First of all, getting into snippy [flame] wars about nothing is a waste of my time.I did get a little snarky with the Deep Purple fan at first, but actually engaging with people who put forth b****iness (which he did) is often off-putting enough for them to go into sincere mode quickly. On the flip side, I want to keep open the possibility of learning something from people who disagree with me. I figure that I exist in a pretty closed space that has the illusion of being vast and all-encompassing (thanks Twitter and THE CASCADE!), and so if I get to push through that bubble now and again it’ll help me in the long run.

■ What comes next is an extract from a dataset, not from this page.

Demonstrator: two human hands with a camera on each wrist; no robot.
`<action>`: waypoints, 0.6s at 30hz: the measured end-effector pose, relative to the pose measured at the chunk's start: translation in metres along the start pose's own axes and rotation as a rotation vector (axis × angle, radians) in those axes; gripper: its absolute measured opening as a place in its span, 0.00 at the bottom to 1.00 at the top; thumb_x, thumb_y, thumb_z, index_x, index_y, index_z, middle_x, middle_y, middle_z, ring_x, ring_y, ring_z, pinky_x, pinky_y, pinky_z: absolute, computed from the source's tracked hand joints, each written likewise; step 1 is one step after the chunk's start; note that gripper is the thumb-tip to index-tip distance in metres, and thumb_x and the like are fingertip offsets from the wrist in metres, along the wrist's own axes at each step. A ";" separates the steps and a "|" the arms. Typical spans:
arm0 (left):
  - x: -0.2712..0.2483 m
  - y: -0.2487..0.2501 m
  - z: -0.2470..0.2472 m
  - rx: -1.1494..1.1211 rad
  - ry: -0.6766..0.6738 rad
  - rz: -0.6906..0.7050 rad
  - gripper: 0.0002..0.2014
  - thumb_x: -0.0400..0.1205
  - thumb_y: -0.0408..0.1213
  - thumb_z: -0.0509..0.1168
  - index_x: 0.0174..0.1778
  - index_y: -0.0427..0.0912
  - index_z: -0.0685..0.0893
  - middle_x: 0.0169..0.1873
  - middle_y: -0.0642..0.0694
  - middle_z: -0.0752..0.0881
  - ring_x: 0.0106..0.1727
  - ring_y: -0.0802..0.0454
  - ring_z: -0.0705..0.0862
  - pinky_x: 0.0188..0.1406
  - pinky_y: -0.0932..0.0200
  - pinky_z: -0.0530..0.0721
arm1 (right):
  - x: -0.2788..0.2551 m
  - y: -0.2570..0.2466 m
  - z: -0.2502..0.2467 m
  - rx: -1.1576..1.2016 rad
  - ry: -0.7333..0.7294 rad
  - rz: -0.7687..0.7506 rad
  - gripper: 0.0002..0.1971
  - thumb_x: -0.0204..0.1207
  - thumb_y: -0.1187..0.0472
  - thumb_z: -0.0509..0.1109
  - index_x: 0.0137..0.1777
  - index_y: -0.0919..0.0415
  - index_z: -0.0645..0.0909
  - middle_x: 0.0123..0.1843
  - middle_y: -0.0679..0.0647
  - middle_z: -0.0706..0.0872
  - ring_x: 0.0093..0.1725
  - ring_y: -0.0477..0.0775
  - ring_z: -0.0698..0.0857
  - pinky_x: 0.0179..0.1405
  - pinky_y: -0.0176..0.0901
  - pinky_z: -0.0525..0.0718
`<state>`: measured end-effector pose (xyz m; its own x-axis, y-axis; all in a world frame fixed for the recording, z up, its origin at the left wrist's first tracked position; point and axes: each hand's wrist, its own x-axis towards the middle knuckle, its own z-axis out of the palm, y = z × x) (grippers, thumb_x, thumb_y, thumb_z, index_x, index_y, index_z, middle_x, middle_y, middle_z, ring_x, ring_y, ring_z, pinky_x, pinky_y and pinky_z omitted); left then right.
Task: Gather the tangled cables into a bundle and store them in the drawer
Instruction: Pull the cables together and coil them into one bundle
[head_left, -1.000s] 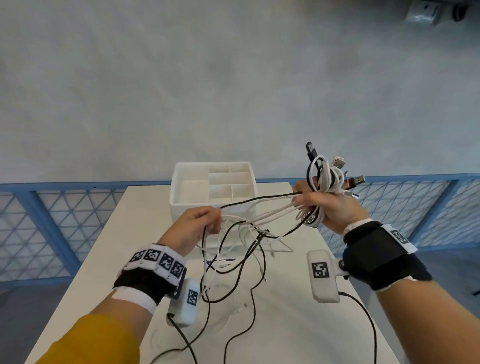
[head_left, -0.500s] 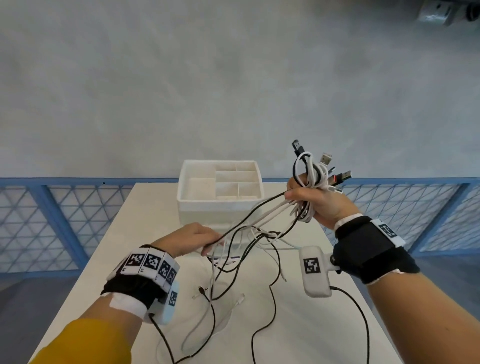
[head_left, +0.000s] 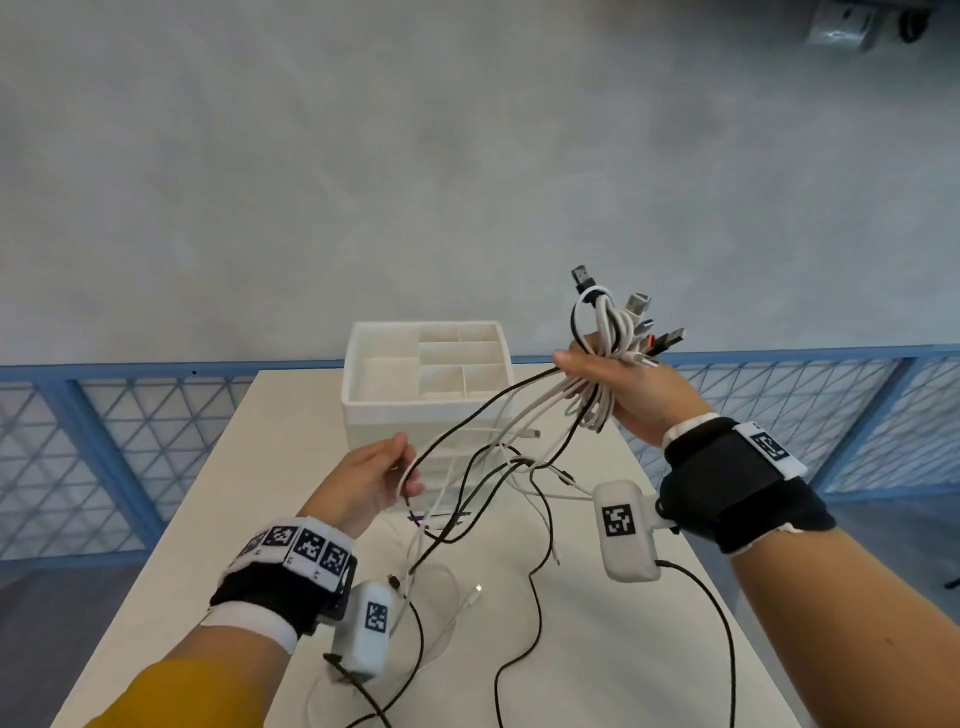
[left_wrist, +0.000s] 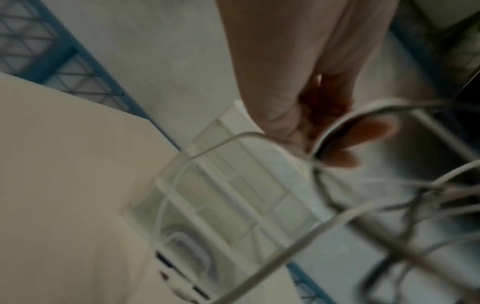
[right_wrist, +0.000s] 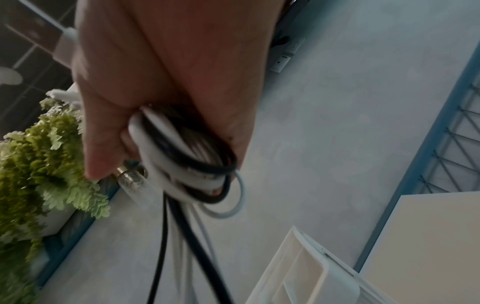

However. I know that I’ve been very lucky with people who disagree with me online; colleagues of mine (particularly women writing about male-dominated cultural spaces) have received horrifying abuse and harassment. I tend to brush off insults to my intelligence that are obviously gendered; when I speak positively about pop music on certain radio programs, for instance, I am derided as a “Valley Girl” by male listeners — although they don’t seem to have the same problem when I am saying nice things about rock-and-roll!
Speaking of rock-and-roll, a common criticism of the Hall of Fame is that it increasingly includes artists who do not technically play rock. What’s your take on that?
“Rock and roll,” the museum designation, has been an umbrella term since the Hall of Fame’s inception; the first class included Marvin Gaye and James Brown, who aren’t exactly staples on America’s classic-rock outlets. But it’s consistent with how rock-and-roll the genre has, over the years, constantly bitten off pieces of other genres and subcultures. (Kiss’s 1979 smash “I Was Made For Lovin’ You” probably wouldn’t have existed without Chic laying the groundwork, for instance.)
Influence in pop music is a sprawling, messy thing, and I’m all for more nods across (human-constructed) genre boundaries, if only because it opens the door for more honesty and bridge-building.